> **EXERCISE DESCRIPTION**
Please return every line in the following data that includes the string "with".

**** GIVEN MATERIAL ****

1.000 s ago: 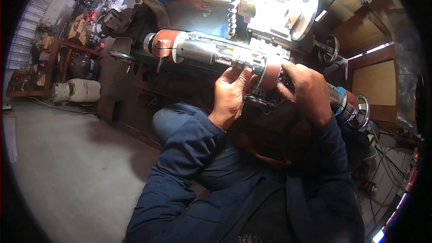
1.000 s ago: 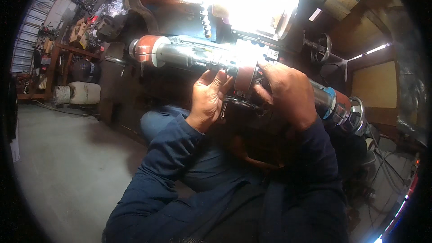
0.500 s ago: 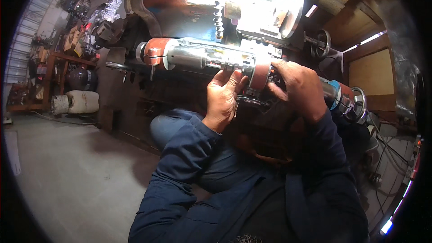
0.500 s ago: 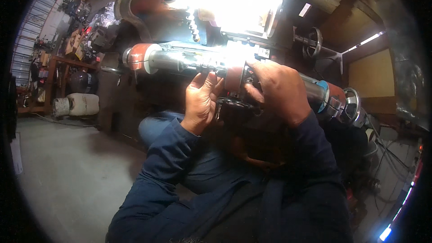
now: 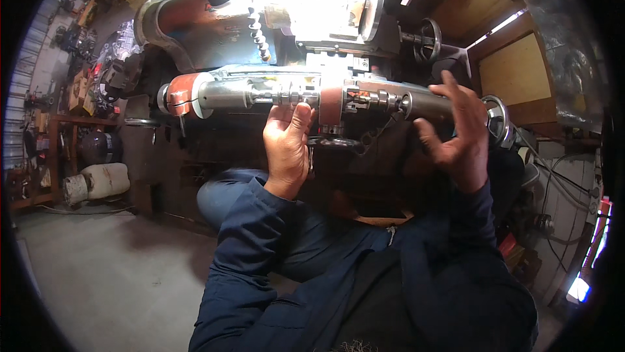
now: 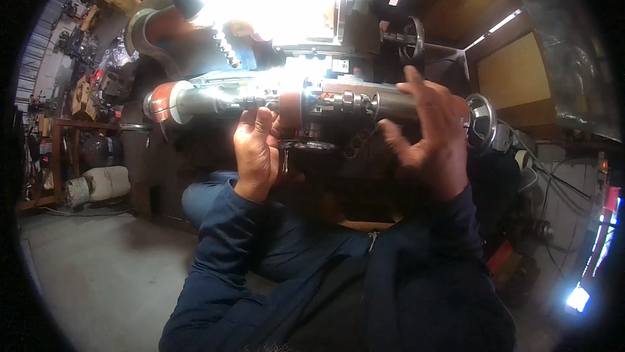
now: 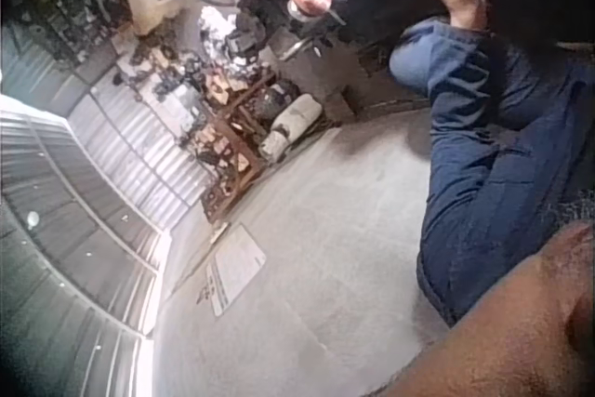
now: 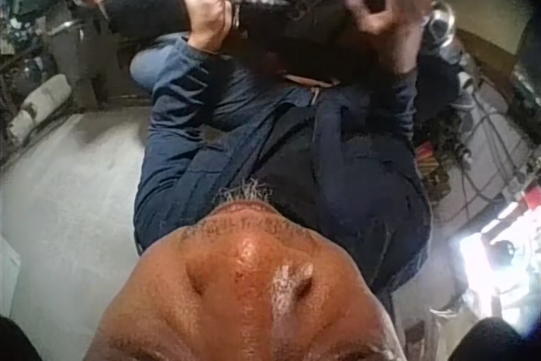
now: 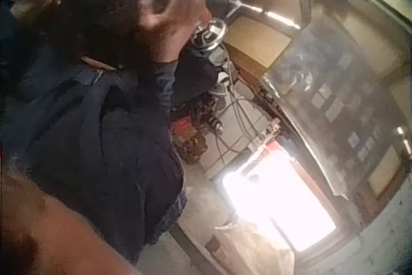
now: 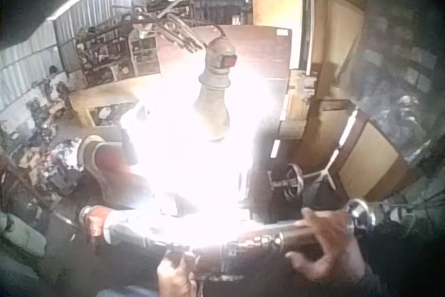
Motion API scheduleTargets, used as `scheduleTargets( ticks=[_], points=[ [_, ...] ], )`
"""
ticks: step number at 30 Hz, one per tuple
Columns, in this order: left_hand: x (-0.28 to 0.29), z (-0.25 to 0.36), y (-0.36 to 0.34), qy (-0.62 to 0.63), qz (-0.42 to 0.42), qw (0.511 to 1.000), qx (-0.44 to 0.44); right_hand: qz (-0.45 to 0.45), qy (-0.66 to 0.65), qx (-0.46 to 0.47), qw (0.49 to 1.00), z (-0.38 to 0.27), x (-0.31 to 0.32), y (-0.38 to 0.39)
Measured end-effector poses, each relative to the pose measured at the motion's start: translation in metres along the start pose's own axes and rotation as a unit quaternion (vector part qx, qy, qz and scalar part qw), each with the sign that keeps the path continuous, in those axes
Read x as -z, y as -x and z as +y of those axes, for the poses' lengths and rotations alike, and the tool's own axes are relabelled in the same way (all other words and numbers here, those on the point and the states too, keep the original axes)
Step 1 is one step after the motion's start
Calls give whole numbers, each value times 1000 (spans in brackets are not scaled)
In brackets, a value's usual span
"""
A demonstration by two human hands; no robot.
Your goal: The person adjusts components on a lathe, turns handwheels to position the carriage, and uses a dial indicator to measure the alignment of the metal workpiece.
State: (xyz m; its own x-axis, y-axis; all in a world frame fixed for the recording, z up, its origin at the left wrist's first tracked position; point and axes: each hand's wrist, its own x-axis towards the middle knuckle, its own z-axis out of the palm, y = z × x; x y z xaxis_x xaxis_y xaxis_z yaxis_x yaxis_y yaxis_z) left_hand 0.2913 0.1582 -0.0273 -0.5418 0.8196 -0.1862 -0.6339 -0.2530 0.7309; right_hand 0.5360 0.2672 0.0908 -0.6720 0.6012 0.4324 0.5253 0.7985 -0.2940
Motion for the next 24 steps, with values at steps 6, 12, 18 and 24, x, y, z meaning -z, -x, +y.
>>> scheduleTargets(
  ticks=[6, 12, 18, 24],
  points=[
    [-5, 3, -1, -15, -19, 999, -29, 182, 96, -109, 973, 44, 35, 33],
    [1, 4, -9, 49, -75, 996, 9, 176, 118, -297, 931, 87, 36, 54],
    [4, 1, -15, 48, -77, 996, 10, 173, 52, -324, 929, 90, 17, 59],
    [16, -7, -21, 47, -86, 995, 6, 210, 54, -368, 904, 84, 8, 54]
  ],
)
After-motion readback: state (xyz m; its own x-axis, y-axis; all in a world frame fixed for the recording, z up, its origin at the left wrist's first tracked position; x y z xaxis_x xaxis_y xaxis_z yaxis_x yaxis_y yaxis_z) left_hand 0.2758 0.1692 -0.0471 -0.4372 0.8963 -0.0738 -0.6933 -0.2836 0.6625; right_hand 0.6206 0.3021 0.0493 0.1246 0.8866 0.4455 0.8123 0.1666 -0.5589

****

> **EXERCISE RESULT**
Measured end-effector poses, each relative to the pose measured at the motion's start: translation in metres along the start pose's own axes and rotation as a unit quaternion (vector part qx, qy, qz and scalar part qw), each with the sign that keeps the path continuous, in those axes
Motion for the next 24 steps, with values at steps 6, 12, 18 and 24, x, y, z meaning -z, -x, +y.

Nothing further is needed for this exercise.